Aside from being foretold by scriptures, a guru can be verified by parampara. That is to say he himself may not be mentioned in the scriptures, but he must follow in a line of disciples from an avatara who is mentioned. For example, our spiritual master is in the disciplic succession stemming from Lord Caitanya in the Fifteenth Century. Of course, Lord Caitanya, being an avatara, could have begun His own disciplic succession, but He accepted the succession coming from Lord Krsna, Brahma, Narada, Vyasa, etc.

The guru never contradicts scripture. This means that he never contradicts Lord Krsna. When Lord Krsna says, "Offer Me fruits and grains," the guru doesn't say that one should offer Him meat, eggs and wine. When Krsna says, "Worship Me,'' the guru does not say worship the void. When Krsna says, "Surrender unto Me," the guru does not say surrender unto one's own mental speculations. Like the wheels of a train, guru and Krsna run down the same track.

One may ask. "Why is the guru necessary? Isn't scripture enough?" Actually the Protestant movements within Catholicism asked this very question, and they ultimately rejected the Pope as their guru and relied completely upon individual interpretation of the Bible. Before this, the Church of Rome had remained unified for 1500 years, but as soon as they rejected their unifying head, the Pope, they did not simply splinter into two or three groups but into hundreds and hundreds of various Protestant sects. Christianity lost its power due to this faction.

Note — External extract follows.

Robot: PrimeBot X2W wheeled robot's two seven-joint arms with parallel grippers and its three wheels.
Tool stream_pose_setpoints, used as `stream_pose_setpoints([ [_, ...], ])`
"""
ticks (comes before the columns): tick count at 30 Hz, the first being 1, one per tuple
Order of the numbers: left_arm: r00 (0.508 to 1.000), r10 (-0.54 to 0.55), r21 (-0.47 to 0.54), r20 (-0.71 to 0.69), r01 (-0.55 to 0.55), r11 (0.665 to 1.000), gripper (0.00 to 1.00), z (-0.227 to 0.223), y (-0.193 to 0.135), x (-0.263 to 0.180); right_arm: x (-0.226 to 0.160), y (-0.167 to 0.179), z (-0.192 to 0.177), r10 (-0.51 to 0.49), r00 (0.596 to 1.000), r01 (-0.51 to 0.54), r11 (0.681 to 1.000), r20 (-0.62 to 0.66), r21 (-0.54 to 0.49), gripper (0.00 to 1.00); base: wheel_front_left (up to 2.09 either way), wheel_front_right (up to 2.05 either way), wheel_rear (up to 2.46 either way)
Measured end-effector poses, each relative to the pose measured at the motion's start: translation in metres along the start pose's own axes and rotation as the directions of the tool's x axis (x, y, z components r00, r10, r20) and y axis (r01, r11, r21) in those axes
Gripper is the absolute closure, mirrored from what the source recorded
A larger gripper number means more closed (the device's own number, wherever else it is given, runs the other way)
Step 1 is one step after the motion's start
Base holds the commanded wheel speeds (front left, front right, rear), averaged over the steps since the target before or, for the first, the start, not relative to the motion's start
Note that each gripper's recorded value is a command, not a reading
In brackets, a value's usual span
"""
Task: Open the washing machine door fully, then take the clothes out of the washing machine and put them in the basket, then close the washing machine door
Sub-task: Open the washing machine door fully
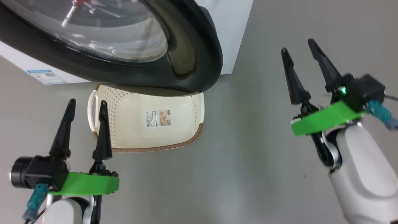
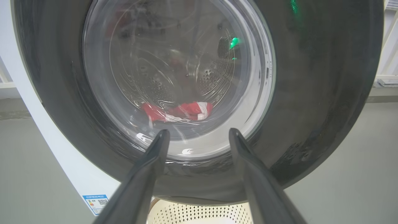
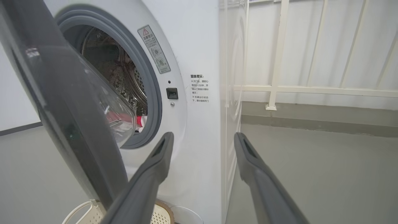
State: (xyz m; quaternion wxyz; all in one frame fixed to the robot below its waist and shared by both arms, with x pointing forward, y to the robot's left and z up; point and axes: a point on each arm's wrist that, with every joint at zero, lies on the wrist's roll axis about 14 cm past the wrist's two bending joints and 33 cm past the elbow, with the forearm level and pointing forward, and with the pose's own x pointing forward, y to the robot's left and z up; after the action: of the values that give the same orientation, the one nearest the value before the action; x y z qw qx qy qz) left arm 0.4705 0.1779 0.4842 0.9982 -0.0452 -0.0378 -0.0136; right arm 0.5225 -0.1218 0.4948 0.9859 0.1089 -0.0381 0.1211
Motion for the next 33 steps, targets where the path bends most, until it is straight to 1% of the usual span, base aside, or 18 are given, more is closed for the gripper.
stream_pose_setpoints([
  [3,1.000,0.001,0.000,-0.006,-0.001,1.000,0.00,-0.002,0.000,-0.003,-0.010,-0.003,0.006,-0.026,0.999,0.026,1.000,0.028,-0.004,0.00,0.00,0.00,0.00],
  [11,1.000,0.003,0.002,0.005,-0.003,1.000,0.00,0.003,0.001,-0.004,-0.034,-0.007,0.006,-0.068,0.997,0.068,0.998,0.033,-0.008,0.00,0.00,0.00,0.00],
  [18,1.000,0.002,0.002,-0.005,-0.002,1.000,0.00,0.001,0.000,-0.009,-0.050,-0.014,-0.004,-0.101,0.995,0.101,0.995,0.003,-0.001,0.00,0.00,0.00,0.00],
  [33,1.000,0.001,0.003,-0.004,-0.001,1.000,0.00,0.002,0.000,-0.010,-0.053,-0.006,-0.008,-0.085,0.996,0.085,0.996,-0.010,0.012,0.00,0.00,0.00,0.00],
])
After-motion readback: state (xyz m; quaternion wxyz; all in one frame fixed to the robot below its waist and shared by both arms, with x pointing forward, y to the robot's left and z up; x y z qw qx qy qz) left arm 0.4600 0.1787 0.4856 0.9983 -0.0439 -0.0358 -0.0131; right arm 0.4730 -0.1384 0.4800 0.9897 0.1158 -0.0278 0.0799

The rejection of the Pope by the Protestants may be justified, for since the time of Peter the divine powers of the Papacy have been steadily declining due to corruption, and during the Babylonian Captivity the line of disciplic succession was broken. Granted the Catholic Church has been plagued with nepotism and simony, but this does not mean that the process of disciplic succession under a singular head should be rejected per se. The Pope or guru should be rejected, however, if he contradicts scripture or the divine holy sages (sadhus) who write scripture under the dictations of the Supreme Personality of Godhead. Factually the Protestants argued that because the Pope and the Church had, in their worldliness, deviated from the message of Christ, they were fully justified in rejecting them and relying solely upon scriptures.

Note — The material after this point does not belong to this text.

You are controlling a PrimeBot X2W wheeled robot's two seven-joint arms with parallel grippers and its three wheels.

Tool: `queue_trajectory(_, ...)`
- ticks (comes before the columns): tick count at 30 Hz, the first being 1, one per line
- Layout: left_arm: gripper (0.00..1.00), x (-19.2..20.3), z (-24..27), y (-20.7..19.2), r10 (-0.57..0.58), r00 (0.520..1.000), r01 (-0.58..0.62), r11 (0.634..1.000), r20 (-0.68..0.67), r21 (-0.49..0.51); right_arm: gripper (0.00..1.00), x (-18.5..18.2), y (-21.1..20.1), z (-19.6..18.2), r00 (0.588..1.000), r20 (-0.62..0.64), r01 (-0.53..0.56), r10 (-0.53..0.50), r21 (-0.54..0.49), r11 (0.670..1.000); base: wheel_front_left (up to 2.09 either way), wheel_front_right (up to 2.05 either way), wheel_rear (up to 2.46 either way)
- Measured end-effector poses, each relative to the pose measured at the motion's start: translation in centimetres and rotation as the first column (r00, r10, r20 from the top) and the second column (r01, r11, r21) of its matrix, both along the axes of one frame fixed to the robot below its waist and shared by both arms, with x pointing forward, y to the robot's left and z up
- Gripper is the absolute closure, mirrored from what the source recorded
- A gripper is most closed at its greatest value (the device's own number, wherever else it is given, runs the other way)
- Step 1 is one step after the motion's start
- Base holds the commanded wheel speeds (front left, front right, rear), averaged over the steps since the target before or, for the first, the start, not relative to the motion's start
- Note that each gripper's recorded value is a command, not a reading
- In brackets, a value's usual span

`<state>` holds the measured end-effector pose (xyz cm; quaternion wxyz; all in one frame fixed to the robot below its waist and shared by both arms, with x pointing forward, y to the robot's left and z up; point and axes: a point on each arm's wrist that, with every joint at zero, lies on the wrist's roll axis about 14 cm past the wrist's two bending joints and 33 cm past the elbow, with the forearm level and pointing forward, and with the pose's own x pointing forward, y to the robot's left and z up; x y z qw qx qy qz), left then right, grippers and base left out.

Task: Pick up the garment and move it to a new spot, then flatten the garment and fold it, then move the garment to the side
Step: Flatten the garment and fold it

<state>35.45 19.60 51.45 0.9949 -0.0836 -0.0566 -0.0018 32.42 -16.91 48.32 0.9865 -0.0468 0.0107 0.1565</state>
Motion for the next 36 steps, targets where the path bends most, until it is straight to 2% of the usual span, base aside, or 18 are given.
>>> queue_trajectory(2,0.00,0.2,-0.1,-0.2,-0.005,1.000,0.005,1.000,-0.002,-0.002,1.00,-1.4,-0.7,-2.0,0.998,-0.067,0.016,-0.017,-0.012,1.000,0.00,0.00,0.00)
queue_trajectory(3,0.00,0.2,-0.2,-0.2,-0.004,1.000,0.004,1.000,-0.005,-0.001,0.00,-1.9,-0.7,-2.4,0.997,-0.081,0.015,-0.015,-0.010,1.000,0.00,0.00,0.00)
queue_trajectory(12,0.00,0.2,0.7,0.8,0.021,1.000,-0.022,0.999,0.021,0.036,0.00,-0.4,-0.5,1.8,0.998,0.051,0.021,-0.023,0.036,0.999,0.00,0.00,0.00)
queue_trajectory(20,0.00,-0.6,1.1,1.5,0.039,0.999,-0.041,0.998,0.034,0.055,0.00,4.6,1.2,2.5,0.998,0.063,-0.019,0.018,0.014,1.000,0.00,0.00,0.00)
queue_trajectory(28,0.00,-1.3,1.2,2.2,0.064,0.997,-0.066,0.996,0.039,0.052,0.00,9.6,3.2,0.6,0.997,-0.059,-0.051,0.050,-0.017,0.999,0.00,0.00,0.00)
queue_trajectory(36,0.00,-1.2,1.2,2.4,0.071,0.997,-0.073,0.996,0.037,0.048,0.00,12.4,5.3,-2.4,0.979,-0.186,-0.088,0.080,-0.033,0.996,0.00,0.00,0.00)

This is an understandable course but a very dangerous one, especially when one is following the Bible for scripture. The Bible is filled with many allegories, proverbs, metaphors, parables and paradoxes and consequentely can be interpreted in infinite ways. Therefore, Protestantism, with the doctrine of individual interpretation, could not remain unified. In The Everlasting Gosple, William Blake poked fun at the inevitable diversity of Biblical interpretation in this way:

The Vision of Christ that thou dost see
Is my vision's greatest enemy.
Thine has a great hook nose like thine,
Mine has a snub nose like to mine.
Thine is the friend of all mankind;
Mine speaks in parables to the blind.
Thine loves the same world that mine hates;
Thy heaven doors are my hell gates.

Both read the Bible day and night,
But thou read'st black where I read white.

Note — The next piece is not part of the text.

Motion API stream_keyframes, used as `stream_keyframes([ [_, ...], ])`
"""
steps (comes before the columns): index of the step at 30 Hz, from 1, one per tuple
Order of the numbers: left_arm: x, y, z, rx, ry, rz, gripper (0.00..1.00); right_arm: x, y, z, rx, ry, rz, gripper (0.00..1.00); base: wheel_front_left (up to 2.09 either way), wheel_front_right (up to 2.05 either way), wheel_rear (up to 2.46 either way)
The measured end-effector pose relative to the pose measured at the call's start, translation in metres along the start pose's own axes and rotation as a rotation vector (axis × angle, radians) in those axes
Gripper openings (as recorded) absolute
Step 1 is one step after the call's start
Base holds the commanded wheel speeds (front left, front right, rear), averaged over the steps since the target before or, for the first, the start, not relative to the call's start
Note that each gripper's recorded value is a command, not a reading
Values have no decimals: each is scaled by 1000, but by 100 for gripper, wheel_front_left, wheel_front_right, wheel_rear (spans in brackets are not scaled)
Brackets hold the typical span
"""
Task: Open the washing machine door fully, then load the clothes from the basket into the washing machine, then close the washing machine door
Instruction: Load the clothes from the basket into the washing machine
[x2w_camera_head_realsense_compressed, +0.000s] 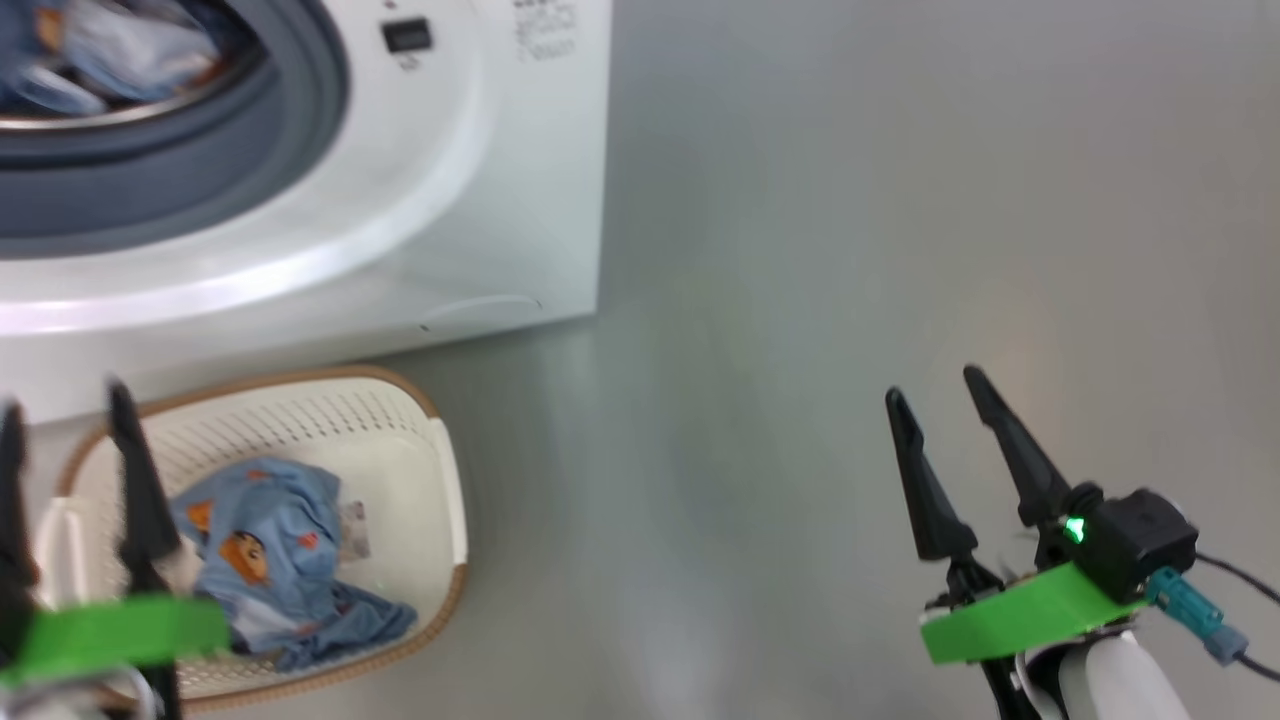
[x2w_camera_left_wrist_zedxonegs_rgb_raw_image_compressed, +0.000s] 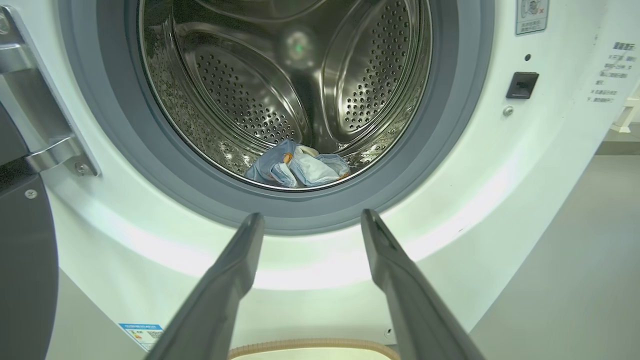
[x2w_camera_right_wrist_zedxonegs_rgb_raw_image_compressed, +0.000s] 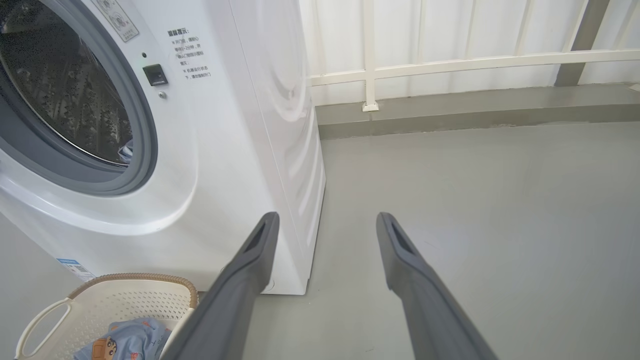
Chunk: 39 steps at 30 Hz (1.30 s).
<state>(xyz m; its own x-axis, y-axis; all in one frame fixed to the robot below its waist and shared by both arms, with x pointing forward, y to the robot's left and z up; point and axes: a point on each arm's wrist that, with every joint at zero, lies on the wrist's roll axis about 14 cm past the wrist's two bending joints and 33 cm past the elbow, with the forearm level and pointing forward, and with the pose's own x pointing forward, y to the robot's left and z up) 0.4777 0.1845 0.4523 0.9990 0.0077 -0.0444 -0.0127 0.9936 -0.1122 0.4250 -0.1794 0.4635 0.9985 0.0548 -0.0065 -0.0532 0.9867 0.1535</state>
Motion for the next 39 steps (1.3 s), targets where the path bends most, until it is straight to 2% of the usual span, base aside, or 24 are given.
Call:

Due to imperfect senses and due to a tendency to cheat, which are characteristic of every man, the scriptures are better received through a perfectly realized medium. If one wants to study chemistry, mathematics, geography or physics, he does not simply check a chemistry or physics book out of the library and sit down and begin reading. No, he buys the books, attends the lectures in the university, takes notes of the professor's lectures, does the assigned reading, takes the examination, and finally writes a thesis under the guidance of his professor. If mundane science is so difficult that one needs a teacher in addition to the textbooks, how much more does one need a teacher for the supreme science—the science of God. Not to speak of physics or chemistry, if one wants to learn how to drive a car, he does not simply sit down with a textbook. He has someone who knows how to drive a car teach him. If a teacher is needed just to learn about a mundane exterior process, how much more does one need a teacher to understand the mystical interior process of self-realization? So just as professors and textbooks are necessary for the understanding of a material science, the guru and scriptures are necessary for the understanding of the spiritual science of Krsna. Therefore, Lord Krsna says in Bhagavad-gita, "Just try to learn the truth by approaching a spiritual master. Inquire from him submissively and render service unto him. The self-realized soul can impart knowledge unto you because he has seen the truth." (Gita 4.34)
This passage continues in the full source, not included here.